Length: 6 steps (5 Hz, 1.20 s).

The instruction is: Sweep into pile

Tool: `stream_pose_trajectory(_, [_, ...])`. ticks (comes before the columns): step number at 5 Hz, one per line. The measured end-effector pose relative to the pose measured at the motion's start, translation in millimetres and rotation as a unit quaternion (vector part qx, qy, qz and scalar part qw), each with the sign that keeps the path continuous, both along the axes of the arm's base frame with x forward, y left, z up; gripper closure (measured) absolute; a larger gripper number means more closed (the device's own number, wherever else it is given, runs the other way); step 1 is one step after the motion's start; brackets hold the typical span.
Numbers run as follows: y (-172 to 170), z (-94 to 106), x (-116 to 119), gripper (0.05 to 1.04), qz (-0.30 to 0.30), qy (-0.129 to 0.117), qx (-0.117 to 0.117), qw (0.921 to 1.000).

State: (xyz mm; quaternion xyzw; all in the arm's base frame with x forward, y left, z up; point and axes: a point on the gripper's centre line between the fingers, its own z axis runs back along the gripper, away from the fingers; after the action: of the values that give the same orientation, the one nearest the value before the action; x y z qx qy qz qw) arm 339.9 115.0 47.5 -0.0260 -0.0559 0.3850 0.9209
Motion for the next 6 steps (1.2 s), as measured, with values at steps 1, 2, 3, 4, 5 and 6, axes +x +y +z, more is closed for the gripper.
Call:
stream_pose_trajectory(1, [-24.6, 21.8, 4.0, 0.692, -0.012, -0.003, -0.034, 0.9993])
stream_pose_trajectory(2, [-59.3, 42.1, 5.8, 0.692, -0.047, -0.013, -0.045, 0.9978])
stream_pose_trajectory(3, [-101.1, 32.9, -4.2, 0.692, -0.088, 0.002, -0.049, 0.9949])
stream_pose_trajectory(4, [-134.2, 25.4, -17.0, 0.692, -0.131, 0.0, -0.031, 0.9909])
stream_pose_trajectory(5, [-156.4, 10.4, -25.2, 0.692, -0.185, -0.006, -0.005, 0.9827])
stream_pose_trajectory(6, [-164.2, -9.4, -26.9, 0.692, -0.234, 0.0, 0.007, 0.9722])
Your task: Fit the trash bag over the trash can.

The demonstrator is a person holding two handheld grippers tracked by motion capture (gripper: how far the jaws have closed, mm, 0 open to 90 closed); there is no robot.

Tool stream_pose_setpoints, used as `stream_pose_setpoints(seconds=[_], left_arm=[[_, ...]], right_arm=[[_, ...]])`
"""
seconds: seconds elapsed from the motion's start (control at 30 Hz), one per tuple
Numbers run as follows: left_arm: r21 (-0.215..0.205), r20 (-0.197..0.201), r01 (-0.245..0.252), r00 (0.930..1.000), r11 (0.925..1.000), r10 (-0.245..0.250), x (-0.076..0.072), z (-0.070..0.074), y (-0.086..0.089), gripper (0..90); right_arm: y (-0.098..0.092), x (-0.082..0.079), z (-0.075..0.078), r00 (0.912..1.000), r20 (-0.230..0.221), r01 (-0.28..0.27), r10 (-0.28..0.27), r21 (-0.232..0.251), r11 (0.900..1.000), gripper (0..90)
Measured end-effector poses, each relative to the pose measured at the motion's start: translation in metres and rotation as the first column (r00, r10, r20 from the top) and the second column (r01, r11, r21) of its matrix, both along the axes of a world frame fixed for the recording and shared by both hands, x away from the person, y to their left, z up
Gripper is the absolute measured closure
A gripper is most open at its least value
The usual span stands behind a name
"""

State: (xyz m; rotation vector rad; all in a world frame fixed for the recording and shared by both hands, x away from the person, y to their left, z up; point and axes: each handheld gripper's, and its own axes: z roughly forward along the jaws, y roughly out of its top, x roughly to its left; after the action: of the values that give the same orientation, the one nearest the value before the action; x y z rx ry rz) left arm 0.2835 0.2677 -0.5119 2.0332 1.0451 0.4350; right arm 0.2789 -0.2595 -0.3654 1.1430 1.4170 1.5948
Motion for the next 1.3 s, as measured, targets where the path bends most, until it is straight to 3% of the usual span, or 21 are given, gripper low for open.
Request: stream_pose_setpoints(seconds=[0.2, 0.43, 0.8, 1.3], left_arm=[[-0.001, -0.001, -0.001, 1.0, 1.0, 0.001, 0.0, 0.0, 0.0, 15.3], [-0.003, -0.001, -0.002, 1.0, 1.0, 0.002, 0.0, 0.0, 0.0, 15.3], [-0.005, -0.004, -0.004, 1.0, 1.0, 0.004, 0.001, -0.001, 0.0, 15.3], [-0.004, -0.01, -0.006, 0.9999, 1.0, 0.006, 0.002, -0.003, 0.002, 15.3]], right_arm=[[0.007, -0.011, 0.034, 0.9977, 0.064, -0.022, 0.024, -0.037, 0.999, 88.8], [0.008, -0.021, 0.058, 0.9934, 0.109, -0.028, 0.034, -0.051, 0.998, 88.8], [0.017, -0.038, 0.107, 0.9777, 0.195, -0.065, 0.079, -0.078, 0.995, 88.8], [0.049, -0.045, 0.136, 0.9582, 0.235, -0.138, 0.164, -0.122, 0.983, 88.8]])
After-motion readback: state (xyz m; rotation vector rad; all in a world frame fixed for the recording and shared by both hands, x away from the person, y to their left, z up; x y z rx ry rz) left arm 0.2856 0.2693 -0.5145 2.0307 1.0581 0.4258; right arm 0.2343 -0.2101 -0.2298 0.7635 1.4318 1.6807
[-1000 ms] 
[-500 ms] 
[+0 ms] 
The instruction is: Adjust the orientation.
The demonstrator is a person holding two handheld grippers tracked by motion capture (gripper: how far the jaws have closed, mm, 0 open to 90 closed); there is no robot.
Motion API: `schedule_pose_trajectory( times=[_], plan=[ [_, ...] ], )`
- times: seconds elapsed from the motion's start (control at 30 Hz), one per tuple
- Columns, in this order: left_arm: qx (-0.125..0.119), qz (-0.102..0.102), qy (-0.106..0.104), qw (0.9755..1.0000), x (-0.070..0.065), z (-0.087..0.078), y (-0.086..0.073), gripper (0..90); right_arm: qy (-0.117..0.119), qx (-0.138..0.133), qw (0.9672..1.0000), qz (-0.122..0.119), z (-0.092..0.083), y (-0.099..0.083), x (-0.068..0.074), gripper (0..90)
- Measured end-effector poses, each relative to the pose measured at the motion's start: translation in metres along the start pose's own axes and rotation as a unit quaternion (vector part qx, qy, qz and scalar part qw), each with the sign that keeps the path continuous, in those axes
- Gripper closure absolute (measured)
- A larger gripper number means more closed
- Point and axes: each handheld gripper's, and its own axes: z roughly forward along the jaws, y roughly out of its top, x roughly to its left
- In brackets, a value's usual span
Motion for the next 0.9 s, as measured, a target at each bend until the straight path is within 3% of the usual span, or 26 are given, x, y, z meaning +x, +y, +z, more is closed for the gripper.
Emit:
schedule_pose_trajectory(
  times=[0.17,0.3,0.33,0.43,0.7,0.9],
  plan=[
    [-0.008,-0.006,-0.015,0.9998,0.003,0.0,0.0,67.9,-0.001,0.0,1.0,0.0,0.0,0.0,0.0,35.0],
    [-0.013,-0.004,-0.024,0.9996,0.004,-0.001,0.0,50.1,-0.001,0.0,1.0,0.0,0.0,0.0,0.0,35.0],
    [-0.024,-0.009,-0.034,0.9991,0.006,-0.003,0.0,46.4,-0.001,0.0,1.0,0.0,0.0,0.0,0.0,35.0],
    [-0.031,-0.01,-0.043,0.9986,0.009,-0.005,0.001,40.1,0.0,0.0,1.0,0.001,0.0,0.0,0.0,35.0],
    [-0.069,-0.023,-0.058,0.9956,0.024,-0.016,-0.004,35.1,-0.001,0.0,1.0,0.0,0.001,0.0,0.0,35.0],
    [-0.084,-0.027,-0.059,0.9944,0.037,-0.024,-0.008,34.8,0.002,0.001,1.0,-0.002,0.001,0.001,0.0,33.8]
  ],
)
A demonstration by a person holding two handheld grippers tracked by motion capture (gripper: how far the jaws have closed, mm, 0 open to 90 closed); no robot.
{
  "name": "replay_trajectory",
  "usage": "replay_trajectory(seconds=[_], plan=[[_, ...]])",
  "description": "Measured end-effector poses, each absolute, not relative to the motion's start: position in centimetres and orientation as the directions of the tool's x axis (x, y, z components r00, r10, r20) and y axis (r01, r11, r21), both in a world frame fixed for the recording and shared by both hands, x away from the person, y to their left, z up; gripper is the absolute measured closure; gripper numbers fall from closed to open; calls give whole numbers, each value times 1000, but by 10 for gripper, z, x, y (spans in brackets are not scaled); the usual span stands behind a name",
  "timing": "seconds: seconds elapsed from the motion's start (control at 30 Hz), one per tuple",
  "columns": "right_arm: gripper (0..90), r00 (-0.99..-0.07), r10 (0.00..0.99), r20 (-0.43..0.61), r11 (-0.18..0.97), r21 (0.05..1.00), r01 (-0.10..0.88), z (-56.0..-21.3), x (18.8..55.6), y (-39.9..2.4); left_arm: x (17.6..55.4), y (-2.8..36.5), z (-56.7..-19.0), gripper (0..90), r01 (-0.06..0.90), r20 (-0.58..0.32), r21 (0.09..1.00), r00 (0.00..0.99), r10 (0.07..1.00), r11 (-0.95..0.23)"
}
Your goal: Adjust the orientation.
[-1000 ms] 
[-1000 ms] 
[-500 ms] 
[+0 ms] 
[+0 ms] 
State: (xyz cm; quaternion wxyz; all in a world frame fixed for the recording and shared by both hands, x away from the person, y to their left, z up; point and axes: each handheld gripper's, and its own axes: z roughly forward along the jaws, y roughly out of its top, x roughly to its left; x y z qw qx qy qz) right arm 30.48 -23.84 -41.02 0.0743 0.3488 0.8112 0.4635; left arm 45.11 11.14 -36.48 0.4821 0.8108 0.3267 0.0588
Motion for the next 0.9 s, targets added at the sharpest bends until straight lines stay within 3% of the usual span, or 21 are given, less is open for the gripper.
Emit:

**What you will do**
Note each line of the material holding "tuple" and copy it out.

**Exercise answer**
seconds: seconds elapsed from the motion's start (control at 30 Hz), one per tuple
- times: seconds elapsed from the motion's start (control at 30 Hz), one per tuple
  "timing": "seconds: seconds elapsed from the motion's start (control at 30 Hz), one per tuple",

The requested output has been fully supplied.